I don’t know what to tell him. I’m not sure I know why I slept with Lana.
I saw those hazel eyes, filled with so much fucking sadness and I wanted to change them. I wanted to see an emotion in those eyes that wasn’t complete and total loneliness. Maybe I saw in her the same despair that rests in me. That need, no desire, to do or be more. Searching for some sort of meaning in life. That same crushing weight of responsibility that breaks your soul and keeps you from becoming anything. I could see the fire dancing behind her eyes, just barely covered.
Her fire matched mine.
Maybe I’ve always liked to play with fire. Watch the flames dance along my skin, threatening to engulf me. Because if there’s no meaning, no reason for this life, then why not go up in flames?
Lana is a match waiting to combust, on the edge of burning everything down.
And maybe I wanted to be there when it happened.
“I don’t know,” I tell Sam with a shrug.
He laughs it off. “Well, you work for me now, kid.” Sam is barely a year older than me, but I don’t comment on him calling me kid.
“Why?” I ask, watching as his eyebrows rise at my response. “Why would you hire me after...” I trail, looking over my body. “All this.”
He brings a hand to his jaw, running his fingers along the stubble that lines his chin. “Marcus is an ass,” he says. “Has been since we were kids.” His dark gaze drifts over to me. “Can you be loyal, Naz?”
I’m surprised Sam Costello even knows who I am. I nod my head.
“Those assholes”—he tilts his head back in the warehouse’s direction—“have a different view of how things should work. I disagree. My father disagrees, and my grandfather did too. None of us want to see Lana married to that prick.”

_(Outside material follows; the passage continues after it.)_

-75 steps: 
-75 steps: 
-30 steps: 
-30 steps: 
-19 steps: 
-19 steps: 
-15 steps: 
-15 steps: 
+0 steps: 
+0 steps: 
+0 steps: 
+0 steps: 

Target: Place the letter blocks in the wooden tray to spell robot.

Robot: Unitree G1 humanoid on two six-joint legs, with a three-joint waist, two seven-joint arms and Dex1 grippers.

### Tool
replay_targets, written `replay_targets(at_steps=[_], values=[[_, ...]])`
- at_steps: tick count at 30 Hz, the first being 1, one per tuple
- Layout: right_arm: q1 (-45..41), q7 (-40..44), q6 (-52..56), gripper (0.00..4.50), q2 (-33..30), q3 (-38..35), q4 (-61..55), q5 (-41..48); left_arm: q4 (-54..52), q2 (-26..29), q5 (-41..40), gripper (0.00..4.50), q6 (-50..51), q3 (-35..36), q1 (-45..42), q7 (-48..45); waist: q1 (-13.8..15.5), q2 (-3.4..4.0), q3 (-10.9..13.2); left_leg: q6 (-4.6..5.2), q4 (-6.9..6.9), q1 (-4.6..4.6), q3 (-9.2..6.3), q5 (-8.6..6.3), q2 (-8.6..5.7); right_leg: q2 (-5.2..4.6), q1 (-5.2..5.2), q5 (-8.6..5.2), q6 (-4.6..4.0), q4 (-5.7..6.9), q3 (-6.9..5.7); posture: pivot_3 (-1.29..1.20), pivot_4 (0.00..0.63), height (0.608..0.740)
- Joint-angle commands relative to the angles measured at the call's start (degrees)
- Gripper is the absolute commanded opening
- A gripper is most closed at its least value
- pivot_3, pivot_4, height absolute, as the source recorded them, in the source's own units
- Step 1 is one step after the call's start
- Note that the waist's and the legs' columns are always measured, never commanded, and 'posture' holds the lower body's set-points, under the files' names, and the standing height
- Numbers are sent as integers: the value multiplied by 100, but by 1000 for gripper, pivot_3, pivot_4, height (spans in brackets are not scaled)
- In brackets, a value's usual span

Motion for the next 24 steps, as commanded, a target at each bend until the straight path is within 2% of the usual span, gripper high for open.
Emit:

“Then why don’t you just kill them?” I ask.
“Can’t kill a made man.”
Made man. Something I’m not. The title given to men who enter the brotherhood of the Costellofamiglia.
“Why did you protect me?” I ask.
Sam chuckles. “To piss them off.”
It feels wrong that my life and death hang in the balance between the men in this family. That they decide my fate based on how they want someone else to feel.
I’m nothing but a pawn in their games.
“You don’t want to be that, huh? Just an object used to piss someone else off?” I don’t even have to respond for him to know he’s right. I hate the feeling running through my head, that I’m nothing, useless. Just a piece in a fucking game. “We can change that, ya know,” he adds. “You work with me, I’ll get you your button, then no one will fuck with you. You want that?”
I could say no. I could say I want out and run far away from this fucked up family. I could find work somewhere else, somewhere not Louisiana.
But then I look at Sam in his black fitted jeans and dress shirt with the sleeves rolled up. He commands the room he walks in, takes control of the situation. In a few years, he’ll probably be running the show.
I want that.
I want the power that radiates from him.
I want the indestructibility that comes from being a made man.
I want Marcus to look at me and know he can’t touch me.
And for some fucked up reason, I want Lana Romano.
“Yeah,” I tell him. “I want that.”
Chapter Ten
THE SMOOTH SURFACE OF THEtomb is warm to the touch and burns through my short-sleeved shirt when I lean back against it. I tip the half-filled bottle of whiskey toward my sister’s resting place. “Cheers,” I tell her, bringing the bottle to my lips.